Only the lines from the one containing "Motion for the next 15" to the end of the data are wanted; print them exactly as they appear.

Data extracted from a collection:
[Start of Attachment]

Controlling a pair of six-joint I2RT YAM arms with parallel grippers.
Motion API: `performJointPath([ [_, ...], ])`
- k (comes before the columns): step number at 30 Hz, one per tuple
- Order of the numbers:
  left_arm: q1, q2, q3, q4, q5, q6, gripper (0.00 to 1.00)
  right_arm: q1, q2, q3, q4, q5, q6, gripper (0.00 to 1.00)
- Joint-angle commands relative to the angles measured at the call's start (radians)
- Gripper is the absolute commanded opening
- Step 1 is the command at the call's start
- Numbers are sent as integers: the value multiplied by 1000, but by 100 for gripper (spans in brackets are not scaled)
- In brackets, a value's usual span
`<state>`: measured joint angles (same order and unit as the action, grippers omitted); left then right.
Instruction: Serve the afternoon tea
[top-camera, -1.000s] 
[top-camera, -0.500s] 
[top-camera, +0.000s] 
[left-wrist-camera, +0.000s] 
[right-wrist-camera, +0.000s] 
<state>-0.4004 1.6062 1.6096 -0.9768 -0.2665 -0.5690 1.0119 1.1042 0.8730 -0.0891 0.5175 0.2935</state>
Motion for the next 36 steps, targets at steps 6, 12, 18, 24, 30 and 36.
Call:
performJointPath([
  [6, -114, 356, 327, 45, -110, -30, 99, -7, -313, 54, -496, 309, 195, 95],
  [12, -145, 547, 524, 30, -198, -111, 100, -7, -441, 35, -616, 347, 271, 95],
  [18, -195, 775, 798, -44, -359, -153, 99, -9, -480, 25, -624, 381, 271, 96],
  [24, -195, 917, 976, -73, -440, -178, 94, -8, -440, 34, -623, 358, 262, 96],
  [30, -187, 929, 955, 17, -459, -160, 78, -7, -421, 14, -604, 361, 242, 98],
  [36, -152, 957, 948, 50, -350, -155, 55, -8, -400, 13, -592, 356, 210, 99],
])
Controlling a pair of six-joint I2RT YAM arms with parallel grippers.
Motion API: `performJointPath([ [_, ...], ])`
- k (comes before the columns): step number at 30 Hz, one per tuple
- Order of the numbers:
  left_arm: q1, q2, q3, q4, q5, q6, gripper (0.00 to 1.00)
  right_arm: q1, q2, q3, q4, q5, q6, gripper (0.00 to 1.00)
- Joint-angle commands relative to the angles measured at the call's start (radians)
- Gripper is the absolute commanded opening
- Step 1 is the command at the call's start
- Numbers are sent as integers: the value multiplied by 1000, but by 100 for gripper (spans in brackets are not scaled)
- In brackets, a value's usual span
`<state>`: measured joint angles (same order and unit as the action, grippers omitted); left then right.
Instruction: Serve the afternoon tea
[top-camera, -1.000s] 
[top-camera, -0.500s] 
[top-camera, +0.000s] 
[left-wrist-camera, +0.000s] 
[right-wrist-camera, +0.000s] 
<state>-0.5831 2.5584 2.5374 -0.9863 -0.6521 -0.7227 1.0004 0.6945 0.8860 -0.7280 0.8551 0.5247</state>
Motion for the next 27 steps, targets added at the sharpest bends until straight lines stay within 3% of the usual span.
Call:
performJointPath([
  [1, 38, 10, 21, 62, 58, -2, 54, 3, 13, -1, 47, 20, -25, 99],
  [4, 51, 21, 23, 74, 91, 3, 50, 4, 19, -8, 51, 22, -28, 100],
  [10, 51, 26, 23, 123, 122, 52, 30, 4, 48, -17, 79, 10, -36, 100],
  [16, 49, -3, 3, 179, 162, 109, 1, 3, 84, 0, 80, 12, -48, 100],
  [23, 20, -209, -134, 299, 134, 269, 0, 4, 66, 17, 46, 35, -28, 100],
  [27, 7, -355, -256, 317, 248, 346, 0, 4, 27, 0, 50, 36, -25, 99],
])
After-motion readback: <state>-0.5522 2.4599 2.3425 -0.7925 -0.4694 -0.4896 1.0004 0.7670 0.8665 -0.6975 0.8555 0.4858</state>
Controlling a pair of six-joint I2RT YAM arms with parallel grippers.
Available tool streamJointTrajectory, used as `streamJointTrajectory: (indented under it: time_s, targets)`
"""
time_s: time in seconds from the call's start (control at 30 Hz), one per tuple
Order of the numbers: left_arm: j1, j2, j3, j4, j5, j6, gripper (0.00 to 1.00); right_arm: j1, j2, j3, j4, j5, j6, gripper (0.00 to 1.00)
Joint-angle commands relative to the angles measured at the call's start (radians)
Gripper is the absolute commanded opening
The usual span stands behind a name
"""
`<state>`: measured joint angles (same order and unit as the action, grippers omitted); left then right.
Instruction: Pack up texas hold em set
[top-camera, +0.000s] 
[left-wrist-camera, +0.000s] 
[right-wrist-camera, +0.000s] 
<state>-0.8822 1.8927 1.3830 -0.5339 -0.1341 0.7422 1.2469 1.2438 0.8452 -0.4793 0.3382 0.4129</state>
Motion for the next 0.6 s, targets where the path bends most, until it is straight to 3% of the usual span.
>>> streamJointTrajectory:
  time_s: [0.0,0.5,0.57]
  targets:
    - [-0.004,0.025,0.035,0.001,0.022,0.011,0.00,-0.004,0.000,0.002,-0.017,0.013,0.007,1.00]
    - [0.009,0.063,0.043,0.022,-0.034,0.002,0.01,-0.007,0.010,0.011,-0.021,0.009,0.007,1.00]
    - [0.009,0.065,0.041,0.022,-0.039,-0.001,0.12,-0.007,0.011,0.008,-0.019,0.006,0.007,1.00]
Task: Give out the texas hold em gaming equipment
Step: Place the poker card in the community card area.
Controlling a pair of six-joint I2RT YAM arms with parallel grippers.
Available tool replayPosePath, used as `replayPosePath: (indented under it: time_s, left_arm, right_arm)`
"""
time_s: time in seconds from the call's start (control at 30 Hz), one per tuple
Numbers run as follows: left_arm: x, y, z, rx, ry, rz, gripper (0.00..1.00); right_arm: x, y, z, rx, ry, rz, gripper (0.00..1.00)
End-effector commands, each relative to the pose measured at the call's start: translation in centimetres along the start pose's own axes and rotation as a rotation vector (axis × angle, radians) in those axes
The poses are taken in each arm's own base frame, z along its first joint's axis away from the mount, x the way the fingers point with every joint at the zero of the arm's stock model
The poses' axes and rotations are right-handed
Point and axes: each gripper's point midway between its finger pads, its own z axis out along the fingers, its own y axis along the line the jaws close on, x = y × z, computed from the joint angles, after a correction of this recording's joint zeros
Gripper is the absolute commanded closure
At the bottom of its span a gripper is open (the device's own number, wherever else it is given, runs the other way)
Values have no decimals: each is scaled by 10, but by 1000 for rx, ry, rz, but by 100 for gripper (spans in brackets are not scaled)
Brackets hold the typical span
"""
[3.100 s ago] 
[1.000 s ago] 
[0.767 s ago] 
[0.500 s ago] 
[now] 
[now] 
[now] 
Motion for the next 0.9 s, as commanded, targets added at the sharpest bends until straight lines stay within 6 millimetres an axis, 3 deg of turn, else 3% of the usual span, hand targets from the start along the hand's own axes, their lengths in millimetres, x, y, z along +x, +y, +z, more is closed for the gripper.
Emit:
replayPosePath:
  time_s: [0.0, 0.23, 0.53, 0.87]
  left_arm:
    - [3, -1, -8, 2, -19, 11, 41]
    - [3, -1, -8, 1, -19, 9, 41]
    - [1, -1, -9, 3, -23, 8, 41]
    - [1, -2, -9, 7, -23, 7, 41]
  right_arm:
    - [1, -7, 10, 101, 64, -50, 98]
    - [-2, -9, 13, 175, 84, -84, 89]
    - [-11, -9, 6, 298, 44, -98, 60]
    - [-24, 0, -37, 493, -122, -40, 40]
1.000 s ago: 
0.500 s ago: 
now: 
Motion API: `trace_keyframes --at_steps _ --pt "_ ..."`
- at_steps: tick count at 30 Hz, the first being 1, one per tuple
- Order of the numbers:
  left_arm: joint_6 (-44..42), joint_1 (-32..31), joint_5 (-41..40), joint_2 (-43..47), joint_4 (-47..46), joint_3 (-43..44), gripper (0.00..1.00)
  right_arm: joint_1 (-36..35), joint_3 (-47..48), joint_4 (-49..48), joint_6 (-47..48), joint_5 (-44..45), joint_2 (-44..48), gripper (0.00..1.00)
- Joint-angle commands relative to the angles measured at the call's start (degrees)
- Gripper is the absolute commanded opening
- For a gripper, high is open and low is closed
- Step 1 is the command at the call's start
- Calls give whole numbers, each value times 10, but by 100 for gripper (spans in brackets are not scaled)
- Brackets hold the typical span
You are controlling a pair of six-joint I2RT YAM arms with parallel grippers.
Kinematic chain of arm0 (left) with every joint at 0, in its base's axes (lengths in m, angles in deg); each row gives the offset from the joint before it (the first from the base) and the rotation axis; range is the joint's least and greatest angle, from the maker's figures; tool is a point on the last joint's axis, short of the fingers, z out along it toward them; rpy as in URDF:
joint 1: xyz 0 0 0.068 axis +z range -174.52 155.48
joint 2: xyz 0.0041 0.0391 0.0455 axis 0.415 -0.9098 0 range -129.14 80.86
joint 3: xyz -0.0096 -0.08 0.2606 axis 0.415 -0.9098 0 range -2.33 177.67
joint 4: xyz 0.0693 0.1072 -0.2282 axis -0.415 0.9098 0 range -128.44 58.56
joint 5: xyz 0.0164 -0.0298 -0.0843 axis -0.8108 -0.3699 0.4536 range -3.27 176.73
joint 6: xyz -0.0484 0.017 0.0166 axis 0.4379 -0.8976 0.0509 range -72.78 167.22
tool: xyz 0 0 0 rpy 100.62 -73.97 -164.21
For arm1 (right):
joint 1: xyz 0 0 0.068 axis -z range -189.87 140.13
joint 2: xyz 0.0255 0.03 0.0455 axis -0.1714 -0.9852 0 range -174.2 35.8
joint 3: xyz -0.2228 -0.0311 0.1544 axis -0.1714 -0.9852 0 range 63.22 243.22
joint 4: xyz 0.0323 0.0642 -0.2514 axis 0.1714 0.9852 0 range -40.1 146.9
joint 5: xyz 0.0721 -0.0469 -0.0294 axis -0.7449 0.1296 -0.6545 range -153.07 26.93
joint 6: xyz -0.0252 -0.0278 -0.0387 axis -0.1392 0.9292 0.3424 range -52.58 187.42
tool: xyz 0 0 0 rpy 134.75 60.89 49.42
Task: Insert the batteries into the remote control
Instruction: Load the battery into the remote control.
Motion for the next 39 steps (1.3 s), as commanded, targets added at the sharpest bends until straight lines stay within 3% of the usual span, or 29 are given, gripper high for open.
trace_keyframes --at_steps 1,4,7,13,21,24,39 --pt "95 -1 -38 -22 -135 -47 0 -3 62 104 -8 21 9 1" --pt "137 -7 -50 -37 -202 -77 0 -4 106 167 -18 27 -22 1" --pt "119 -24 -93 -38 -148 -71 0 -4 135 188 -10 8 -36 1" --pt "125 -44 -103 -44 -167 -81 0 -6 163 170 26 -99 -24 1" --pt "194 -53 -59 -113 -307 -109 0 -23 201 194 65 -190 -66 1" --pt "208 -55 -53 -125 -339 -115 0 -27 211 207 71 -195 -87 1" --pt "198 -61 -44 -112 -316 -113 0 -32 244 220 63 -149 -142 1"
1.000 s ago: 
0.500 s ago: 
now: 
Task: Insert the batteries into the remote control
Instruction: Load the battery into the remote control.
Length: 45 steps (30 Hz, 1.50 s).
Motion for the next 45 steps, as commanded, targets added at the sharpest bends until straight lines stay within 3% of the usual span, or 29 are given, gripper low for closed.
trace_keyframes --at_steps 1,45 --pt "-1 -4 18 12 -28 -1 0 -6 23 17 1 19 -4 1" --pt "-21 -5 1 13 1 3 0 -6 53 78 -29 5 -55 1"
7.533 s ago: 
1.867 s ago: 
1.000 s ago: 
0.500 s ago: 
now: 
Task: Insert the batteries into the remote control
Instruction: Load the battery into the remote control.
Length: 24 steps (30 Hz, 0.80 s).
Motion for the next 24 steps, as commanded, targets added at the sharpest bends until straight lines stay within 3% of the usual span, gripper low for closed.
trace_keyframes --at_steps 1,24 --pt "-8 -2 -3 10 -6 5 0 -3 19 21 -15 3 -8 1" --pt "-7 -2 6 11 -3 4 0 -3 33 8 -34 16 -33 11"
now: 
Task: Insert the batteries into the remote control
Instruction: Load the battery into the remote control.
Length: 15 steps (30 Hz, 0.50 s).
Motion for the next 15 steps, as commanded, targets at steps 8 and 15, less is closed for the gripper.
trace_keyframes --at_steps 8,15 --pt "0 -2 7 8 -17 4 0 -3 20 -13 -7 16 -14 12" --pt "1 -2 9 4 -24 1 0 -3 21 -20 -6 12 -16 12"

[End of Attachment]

Task solution:
Motion for the next 15 steps, as commanded, targets at steps 8 and 15, less is closed for the gripper.
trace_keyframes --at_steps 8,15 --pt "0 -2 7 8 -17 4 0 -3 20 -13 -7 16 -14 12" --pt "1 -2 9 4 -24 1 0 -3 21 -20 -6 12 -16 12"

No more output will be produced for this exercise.